#### [Requirement]
Repeat the listing in full. Nothing may be added or left out.

#### [Dataset section]
######

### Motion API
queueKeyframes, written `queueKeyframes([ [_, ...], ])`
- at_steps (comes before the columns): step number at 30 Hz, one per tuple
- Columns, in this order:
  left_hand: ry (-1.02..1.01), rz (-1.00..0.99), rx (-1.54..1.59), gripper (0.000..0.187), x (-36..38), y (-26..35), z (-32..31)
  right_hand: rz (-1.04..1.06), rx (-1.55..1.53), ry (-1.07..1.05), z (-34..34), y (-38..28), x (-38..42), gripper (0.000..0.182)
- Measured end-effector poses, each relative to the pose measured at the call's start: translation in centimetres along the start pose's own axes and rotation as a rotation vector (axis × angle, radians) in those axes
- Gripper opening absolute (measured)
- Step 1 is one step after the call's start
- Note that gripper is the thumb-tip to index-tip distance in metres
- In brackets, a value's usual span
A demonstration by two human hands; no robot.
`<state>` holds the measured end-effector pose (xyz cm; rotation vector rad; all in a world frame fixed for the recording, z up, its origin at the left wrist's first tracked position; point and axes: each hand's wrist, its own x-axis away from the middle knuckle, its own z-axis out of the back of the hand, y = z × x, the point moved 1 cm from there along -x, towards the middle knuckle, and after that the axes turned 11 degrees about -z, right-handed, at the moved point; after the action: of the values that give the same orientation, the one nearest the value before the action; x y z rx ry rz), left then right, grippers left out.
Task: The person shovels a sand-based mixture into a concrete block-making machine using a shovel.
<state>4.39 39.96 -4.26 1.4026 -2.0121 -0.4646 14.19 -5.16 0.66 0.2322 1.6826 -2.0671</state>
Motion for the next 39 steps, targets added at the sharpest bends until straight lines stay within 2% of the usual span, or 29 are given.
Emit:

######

#### [Reply to the task]
### Motion API
queueKeyframes, written `queueKeyframes([ [_, ...], ])`
- at_steps (comes before the columns): step number at 30 Hz, one per tuple
- Columns, in this order:
  left_hand: ry (-1.02..1.01), rz (-1.00..0.99), rx (-1.54..1.59), gripper (0.000..0.187), x (-36..38), y (-26..35), z (-32..31)
  right_hand: rz (-1.04..1.06), rx (-1.55..1.53), ry (-1.07..1.05), z (-34..34), y (-38..28), x (-38..42), gripper (0.000..0.182)
- Measured end-effector poses, each relative to the pose measured at the call's start: translation in centimetres along the start pose's own axes and rotation as a rotation vector (axis × angle, radians) in those axes
- Gripper opening absolute (measured)
- Step 1 is one step after the call's start
- Note that gripper is the thumb-tip to index-tip distance in metres
- In brackets, a value's usual span
A demonstration by two human hands; no robot.
`<state>` holds the measured end-effector pose (xyz cm; rotation vector rad; all in a world frame fixed for the recording, z up, its origin at the left wrist's first tracked position; point and axes: each hand's wrist, its own x-axis away from the middle knuckle, its own z-axis out of the back of the hand, y = z × x, the point moved 1 cm from there along -x, towards the middle knuckle, and after that the axes turned 11 degrees about -z, right-handed, at the moved point; after the action: of the values that give the same orientation, the one nearest the value before the action; x y z rx ry rz), left then right, grippers left out.
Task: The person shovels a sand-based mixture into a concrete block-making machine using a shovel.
<state>4.39 39.96 -4.26 1.4026 -2.0121 -0.4646 14.19 -5.16 0.66 0.2322 1.6826 -2.0671</state>
Motion for the next 39 steps, targets added at the sharpest bends until straight lines stay within 2% of the usual span, or 29 are given.
Emit:

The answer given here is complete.